If we speak of any block diagonal matrix, simply switching its rows, the answer is generally yes. Since I can give an example: just take $I$ the $2 \times 2$ identity matrix (eigenvalues 1 and 1) and switch its rows (eigenvalues 1 and -1).
But I'm switching rows and columns in the same way. See this matrix $Z$ which is usually formed by one-hot encoding of a categorical feature (I'm using R here):
Z <- model.matrix(~0 + rep(letters[1:3], times = 1:3))

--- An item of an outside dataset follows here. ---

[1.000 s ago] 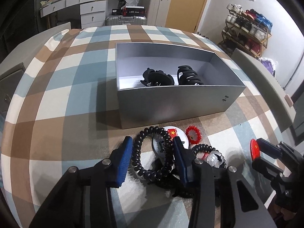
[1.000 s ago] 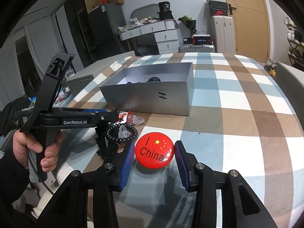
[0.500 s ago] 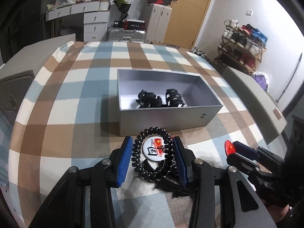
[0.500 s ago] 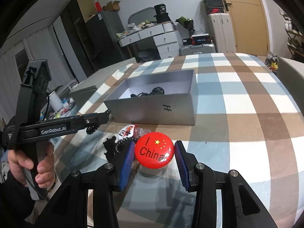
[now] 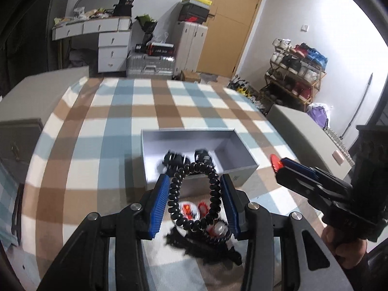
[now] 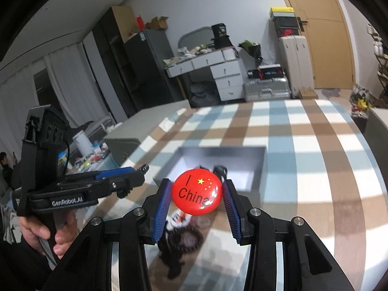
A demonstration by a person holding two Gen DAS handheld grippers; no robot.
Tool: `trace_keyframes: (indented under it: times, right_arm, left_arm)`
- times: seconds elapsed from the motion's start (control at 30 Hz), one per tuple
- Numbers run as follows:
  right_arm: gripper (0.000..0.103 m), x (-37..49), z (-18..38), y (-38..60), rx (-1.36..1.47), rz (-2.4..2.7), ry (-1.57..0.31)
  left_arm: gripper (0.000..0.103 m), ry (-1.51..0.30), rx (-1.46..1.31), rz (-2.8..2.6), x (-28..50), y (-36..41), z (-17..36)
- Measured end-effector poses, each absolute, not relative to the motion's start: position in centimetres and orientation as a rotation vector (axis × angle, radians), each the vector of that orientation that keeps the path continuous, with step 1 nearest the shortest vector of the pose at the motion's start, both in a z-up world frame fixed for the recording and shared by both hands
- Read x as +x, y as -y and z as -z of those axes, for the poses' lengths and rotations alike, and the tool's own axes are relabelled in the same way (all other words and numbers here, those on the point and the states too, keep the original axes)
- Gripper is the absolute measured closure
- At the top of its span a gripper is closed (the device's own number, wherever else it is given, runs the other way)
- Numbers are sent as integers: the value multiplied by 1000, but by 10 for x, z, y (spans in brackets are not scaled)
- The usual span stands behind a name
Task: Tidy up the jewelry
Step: 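Carry the badge and bracelet into the silver box and open both grippers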
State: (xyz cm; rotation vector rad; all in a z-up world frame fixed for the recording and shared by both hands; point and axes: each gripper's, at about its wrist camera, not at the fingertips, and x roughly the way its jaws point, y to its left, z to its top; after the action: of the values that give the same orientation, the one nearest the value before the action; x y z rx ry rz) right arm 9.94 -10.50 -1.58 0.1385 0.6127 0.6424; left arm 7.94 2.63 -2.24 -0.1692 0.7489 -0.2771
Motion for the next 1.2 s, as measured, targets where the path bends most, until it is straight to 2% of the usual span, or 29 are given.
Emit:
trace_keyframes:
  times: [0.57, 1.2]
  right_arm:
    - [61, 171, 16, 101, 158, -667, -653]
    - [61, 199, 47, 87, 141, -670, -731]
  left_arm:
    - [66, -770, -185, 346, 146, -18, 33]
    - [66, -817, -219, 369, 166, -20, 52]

colnames(Z) <- letters[1:3]
Z
a b c 1 1 0 0 2 0 1 0 3 0 1 0 4 0 0 1 5 0 0 1 6 0 0 1
Its covariance matrix is block-diagonal:
Z %*% t(Z)
1 2 3 4 5 6 1 1 0 0 0 0 0 2 0 1 1 0 0 0 3 0 1 1 0 0 0 4 0 0 0 1 1 1 5 0 0 0 1 1 1 6 0 0 0 1 1 1
Its eigenvalues (the eigenvalues of the blocks, which should be their dimensions $n_j$ and zeros - one can prove why):
round(eigen(Z %*% t(Z))$values, 2)
[1] 3 2 1 0 0 0
If I change the order of $Z$ (or equivalently both rows and columns of $ZZ'$), matrix is no longer block-diagonal:
ord <- c(3,4,6,1,5,2)
Z[ord,] %*% t(Z[ord,])
3 4 6 1 5 2 3 1 0 0 0 0 1 4 0 1 1 0 1 0 6 0 1 1 0 1 0 1 0 0 0 1 0 0 5 0 1 1 0 1 0 2 1 0 0 0 0 1
And we do get the same eigenvalues:
round(eigen(Z[ord,] %*% t(Z[ord,]))$values, 2)
[1] 3 2 1 0 0 0
This isn't a coincidence obviously, can anyone help to prove why this should always be the case for such matrices?

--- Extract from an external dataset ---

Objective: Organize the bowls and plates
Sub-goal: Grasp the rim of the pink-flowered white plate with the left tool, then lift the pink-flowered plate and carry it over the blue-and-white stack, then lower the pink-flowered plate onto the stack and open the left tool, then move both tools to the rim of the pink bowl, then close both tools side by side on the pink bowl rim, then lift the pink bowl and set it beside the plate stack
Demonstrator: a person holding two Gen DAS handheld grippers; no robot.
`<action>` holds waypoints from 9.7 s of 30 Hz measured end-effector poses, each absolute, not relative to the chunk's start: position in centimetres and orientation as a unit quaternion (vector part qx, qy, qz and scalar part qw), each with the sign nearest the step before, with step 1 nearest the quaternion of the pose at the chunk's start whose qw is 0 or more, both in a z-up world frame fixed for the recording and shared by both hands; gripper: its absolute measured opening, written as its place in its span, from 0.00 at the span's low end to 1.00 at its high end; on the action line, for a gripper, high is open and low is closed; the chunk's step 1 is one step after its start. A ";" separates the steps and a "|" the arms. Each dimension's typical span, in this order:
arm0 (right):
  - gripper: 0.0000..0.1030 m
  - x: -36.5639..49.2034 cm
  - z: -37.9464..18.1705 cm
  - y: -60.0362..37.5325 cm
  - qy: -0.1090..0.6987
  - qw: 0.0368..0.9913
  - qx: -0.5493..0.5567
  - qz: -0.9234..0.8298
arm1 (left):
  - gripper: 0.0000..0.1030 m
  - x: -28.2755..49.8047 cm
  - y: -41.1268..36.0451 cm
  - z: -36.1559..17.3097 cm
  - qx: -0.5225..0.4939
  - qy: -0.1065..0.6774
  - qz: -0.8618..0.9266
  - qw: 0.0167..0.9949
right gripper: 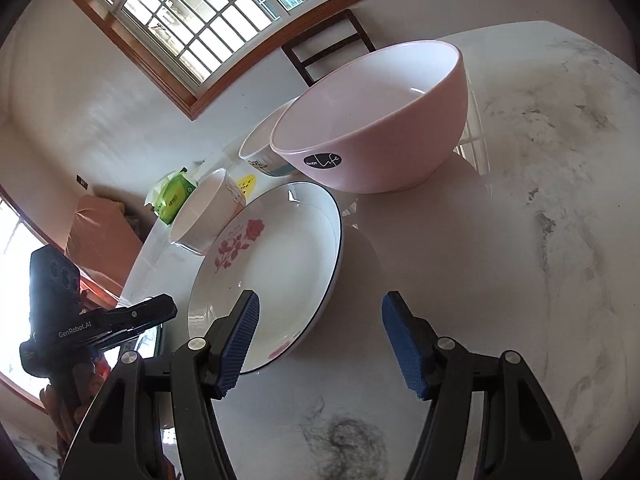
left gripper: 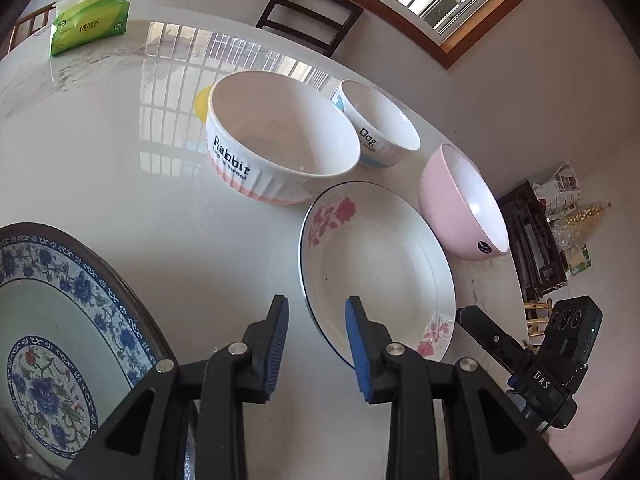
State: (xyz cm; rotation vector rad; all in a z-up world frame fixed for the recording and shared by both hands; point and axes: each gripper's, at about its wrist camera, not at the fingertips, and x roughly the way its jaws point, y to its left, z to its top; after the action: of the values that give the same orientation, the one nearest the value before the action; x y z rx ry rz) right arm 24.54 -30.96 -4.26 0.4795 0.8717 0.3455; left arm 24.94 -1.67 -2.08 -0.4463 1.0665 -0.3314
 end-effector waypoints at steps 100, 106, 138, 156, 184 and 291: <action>0.17 19.0 -2.4 -9.7 0.466 0.829 0.078 0.299 | 0.13 7.2 14.6 -0.6 -0.251 0.439 0.011 0.863; 0.17 19.4 -2.3 -8.3 0.467 0.826 0.067 0.308 | 0.13 7.1 15.6 -0.7 -0.252 0.438 0.025 0.862; 0.25 19.7 -3.7 -4.6 0.472 0.821 0.024 0.319 | 0.20 7.6 16.8 -1.1 -0.227 0.426 0.050 0.875; 0.40 18.9 -1.1 -8.6 0.393 0.870 0.064 0.292 | 0.32 6.6 15.7 1.6 -0.185 0.378 0.041 0.906; 0.54 21.7 -2.6 -37.9 0.380 0.893 0.231 0.065 | 0.35 23.7 -9.2 3.6 -0.155 0.470 -0.237 0.836; 0.27 21.4 -4.8 -27.4 0.625 0.690 0.278 0.236 | 0.17 15.5 -5.6 2.2 -0.018 0.482 -0.075 0.873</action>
State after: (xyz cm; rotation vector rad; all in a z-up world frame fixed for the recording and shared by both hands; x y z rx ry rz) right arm 21.41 -27.43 -4.84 0.6227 1.3969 0.5268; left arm 15.47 -5.64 2.23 -0.0381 1.0069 -0.1564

Update: as mentioned below the key is not the block-diagonality of the matrix but its symmetry. This would also work:
A <- matrix(rnorm(6 * 3), nrow = 6)
round(eigen(A %*% t(A))$values, 2)
ord <- c(3,4,6,1,5,2)
round(eigen(A[ord,] %*% t(A[ord,]))$values, 2)
In general, if $A$ is a square matrix and $A'$ is the same matrix just with rows and columns permutated by the same permutation $\sigma \in S_n$, then there is an orthogonal matrix $P_{\sigma}$ such that: $$A'=P_{\sigma}AP_{\sigma}^t,$$ where $^t$ is the transpose operator. Since $P_{\sigma}$ is orthogonal $P^t_{\sigma}=P^{-1}_{\sigma}$. The characteristic polynomial of $A'$ is: $$p_{A'}(\lambda)=\det(A'-\lambda I)=\det(P_{\sigma}(A-\lambda I)P_{\sigma}^{-1})=\det(A-\lambda I)=p_A(\lambda)$$ So $A$ and $A'$ have the same eigenvalues (and the same characteristic polynomial).
I can go further into the details, if you ask.